Lagman: Martial law in Mindanao would run for 526 days unless SC stops extension
Albay first-district Rep. Edcel Lagman said two extensions of martial law in Mindanao up to December 31, 2018 would last for 526 days or “876.67 percent more” than the initial 60-day period under President Rodrigo Duterte’s Proclamation No. 216.
“Five hundred twenty-six (526) days total extension is an enormous increase of 876.67 percent over the original period of 60 days. This is inordinately long.

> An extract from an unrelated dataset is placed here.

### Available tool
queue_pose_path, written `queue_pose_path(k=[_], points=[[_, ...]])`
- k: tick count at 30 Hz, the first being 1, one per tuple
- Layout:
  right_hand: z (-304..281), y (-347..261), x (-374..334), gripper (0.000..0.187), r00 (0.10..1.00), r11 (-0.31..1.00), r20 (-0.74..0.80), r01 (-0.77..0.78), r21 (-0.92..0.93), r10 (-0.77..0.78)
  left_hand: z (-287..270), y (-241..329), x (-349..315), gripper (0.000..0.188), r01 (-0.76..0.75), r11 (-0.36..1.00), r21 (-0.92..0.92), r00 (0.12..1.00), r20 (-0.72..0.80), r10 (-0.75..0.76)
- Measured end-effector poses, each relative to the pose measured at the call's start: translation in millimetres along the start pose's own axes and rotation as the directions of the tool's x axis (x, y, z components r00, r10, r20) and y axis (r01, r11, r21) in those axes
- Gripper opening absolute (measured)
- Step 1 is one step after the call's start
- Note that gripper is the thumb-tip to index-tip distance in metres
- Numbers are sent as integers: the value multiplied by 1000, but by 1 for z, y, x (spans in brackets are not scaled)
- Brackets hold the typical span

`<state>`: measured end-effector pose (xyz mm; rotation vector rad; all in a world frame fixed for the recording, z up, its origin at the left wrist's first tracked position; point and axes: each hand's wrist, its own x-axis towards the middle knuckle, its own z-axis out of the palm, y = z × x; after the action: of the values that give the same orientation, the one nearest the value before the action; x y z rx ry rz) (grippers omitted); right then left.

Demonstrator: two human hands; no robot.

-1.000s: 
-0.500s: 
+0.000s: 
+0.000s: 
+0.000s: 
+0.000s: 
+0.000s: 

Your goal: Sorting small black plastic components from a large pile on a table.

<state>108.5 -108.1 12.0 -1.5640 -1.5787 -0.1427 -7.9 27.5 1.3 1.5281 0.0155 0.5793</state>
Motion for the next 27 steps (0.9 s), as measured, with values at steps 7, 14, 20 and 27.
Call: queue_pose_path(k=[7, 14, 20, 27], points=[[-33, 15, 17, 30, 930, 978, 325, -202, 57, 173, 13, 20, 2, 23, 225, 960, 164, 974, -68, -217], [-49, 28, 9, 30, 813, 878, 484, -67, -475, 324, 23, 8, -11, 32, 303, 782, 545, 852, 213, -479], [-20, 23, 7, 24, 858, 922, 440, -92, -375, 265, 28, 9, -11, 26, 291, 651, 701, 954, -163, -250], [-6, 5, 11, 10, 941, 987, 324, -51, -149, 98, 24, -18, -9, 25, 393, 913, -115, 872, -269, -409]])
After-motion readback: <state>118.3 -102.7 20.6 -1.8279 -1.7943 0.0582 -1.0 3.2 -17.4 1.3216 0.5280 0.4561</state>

It is a deplorable defiance of the constitutional limitation of the duration of martial law and its extension,” Lagman said.
Lagman, along with other members of the Magnificent 7 group, has filed a petition asking the Supreme Court to issue a temporary restraining order and preliminary injunction against the extension of martial law in Mindanao.
Last Friday, the Supreme Court said the petition “appears to be sufficient in form and substance” and ordered the respondents to respond.
“One of the stringent safeguards in the 1987 Constitution to deter and foreclose abuses as a result of a martial law imposition is the manifest limitation of the period of martial law and the suspension of the writ of habeas corpus and the extension thereof,” he said in a statement.
“The Constitution provides that the declaration of martial law and the suspension of the writ of habeas corpus shall be ‘for a period not exceeding sixty days’, and any extension thereof may be granted by the Congress upon initiative of the President, in the ‘same manner’ as the original proclamation sought to be extended,” Lagman said.
“This means that a valid extension must comply with the following requisites: (a) a joint session of the Congress must act on the extension; (b) it must be based on the limited grounds of actual rebellion or invasion when public safety requires it; and (c) it must be only for a reasonably short duration,” he said.
“A full year re-extension, aside from being factually unwarranted, is oppressively long and patently unconstitutional,” Lagman said.